*What you are asked to do*
From the entries below, output the line with "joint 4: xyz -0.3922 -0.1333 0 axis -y" and each following line up to and including the line with "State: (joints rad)", exactly as written.

Provided records START

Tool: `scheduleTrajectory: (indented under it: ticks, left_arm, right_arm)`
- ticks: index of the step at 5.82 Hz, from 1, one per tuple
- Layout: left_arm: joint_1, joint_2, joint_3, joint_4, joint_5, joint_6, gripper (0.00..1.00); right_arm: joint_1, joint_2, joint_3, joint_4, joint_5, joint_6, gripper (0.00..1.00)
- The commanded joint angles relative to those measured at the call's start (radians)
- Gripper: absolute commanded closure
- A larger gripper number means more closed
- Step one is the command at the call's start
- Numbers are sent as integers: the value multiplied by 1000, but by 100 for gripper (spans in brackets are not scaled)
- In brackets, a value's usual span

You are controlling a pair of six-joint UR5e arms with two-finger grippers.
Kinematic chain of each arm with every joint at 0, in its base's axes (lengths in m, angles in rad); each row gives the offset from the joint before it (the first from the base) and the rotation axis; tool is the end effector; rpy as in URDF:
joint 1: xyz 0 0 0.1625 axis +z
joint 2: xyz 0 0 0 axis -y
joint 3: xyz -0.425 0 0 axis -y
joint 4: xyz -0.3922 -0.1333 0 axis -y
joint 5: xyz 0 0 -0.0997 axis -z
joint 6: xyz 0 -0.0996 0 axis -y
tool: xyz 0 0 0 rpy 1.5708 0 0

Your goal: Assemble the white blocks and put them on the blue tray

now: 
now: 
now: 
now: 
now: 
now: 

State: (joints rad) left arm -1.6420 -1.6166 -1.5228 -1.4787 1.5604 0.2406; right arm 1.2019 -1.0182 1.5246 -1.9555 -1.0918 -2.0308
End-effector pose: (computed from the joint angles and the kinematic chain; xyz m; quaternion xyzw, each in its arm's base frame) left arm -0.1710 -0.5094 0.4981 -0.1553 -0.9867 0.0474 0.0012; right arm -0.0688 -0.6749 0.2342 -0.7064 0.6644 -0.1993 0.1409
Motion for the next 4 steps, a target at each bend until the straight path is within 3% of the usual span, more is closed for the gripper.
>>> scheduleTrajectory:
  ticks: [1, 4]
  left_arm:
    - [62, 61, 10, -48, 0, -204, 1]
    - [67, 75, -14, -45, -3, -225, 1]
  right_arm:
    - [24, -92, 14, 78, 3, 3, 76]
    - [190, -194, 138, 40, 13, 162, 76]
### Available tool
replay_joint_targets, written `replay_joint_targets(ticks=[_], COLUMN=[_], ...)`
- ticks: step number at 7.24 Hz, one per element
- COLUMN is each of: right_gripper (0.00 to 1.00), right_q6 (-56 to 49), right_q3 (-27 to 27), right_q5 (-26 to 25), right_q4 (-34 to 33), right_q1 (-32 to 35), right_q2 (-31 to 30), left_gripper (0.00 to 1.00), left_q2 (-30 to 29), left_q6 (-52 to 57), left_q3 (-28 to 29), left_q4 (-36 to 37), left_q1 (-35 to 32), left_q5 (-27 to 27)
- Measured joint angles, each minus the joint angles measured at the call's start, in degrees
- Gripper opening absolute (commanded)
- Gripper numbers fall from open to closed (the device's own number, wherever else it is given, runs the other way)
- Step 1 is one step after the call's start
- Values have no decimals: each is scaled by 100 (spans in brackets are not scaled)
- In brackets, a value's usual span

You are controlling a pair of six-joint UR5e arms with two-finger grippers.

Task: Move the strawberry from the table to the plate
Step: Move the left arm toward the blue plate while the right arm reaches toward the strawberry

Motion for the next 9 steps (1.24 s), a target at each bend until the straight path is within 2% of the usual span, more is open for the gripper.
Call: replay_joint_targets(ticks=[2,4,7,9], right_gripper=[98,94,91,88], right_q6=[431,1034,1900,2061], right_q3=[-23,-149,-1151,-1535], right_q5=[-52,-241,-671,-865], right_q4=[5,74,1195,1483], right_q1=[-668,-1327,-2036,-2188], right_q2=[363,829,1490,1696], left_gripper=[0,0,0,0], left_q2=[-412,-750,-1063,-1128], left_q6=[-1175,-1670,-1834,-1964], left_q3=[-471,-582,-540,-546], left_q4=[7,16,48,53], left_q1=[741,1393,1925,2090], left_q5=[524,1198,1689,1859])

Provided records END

*Answer space*
joint 4: xyz -0.3922 -0.1333 0 axis -y
joint 5: xyz 0 0 -0.0997 axis -z
joint 6: xyz 0 -0.0996 0 axis -y
tool: xyz 0 0 0 rpy 1.5708 0 0

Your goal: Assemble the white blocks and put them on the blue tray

now: 
now: 
now: 
now: 
now: 
now: 

State: (joints rad) left arm -1.6420 -1.6166 -1.5228 -1.4787 1.5604 0.2406; right arm 1.2019 -1.0182 1.5246 -1.9555 -1.0918 -2.0308

Here the work on this exercise is complete.